A couple years back we broke the story at Examiner.com that Peter Lindbergh had orchestrated a Supermodel Reunion as part of his short film series published on Nowness.com. The details of the project were pretty hush, but all would soon be revealed. And what a reveal it was!
Supermodel Reunion | Top models of the ‘90s reunited in short film
The ‘90s decade is known for standout sitcoms, grunge rock, and the era of the supermodel. In January 1990 Vogue UK boasted a cover photograph by Peter Lindbergh starring Cindy Crawford, Christy Turlington, Naomi Campbell, Linda Evangelista and Tatjana Patitz. For his short film series, Lindbergh has assembled some of the era’s biggest names in modeling for a short film entitled The Reunion which is currently featured on Nowness.com.

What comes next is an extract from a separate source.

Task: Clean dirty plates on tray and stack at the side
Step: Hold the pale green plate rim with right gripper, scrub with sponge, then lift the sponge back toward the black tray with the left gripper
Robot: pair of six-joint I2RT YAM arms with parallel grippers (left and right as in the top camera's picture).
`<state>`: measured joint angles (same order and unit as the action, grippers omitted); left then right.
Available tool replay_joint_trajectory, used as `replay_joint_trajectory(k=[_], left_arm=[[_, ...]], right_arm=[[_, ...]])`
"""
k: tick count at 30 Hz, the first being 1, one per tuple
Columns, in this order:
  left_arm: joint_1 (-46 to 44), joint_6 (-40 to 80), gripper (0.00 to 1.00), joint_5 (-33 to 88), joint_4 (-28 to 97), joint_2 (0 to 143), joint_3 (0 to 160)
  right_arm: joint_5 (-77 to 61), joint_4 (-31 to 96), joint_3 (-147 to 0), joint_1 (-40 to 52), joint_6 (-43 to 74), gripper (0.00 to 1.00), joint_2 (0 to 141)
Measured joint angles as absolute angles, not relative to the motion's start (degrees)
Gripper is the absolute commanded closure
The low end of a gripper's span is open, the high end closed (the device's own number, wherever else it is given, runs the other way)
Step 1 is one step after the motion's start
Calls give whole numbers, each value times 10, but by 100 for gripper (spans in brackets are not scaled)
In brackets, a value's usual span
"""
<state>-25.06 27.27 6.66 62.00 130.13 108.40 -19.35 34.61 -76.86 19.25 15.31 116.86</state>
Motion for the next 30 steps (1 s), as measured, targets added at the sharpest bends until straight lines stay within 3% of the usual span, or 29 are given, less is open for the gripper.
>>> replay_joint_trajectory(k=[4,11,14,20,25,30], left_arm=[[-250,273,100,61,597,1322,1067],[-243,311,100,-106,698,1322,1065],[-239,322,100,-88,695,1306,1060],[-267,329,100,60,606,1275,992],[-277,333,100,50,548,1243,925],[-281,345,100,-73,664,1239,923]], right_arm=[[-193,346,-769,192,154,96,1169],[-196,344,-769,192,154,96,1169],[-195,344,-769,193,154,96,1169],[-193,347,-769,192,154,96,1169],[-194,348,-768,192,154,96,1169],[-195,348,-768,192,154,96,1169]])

Known for producing stunning black-and-white imagery, Peter Lindbergh directed the short featuring models Karen Alexander, Nadja Auermann, Helena Christensen, Cindy Crawford, Eva Herzigova and Tatjana Patitz. Ranging in age from 40s to 50s at the time of the shoot, the models can be seen reminiscing about past photo sessions while posing for a group shot in knit sweaters. The clip includes a voiceover from Crawford saying, “The thing that makes working with Peter memorable is just Peter, his energy. He really sees the beauty in a mature woman, like through experience, through having children, through heartbreaks, through love. Through all of that, Peter thinks, adds to our beauty. And that’s what we’re here doing today.”
Lindbergh’s iconic Vogue image began a trend that would lead to ensemble casting of models in editorials and music videos, introducing the world to the faces of fashion who would remain household names to this day. While some of these legendary supermodels have lingered in the spotlight over the past 25 years, having them gathered together in one place for a group photo shoot was a rare treat. The black-and-white short was published as part of the Directors Cuts series at Nowness.
If you have never seen this piece or his other supermodel short entitled Walking I would strongly encourage you to take a look. These black-and-white mini masterpieces capture so much more than an era of iconic fashion models gone by. It’s a testament to a revolutionary period of time when everything was about to change for models of the world, everywhere.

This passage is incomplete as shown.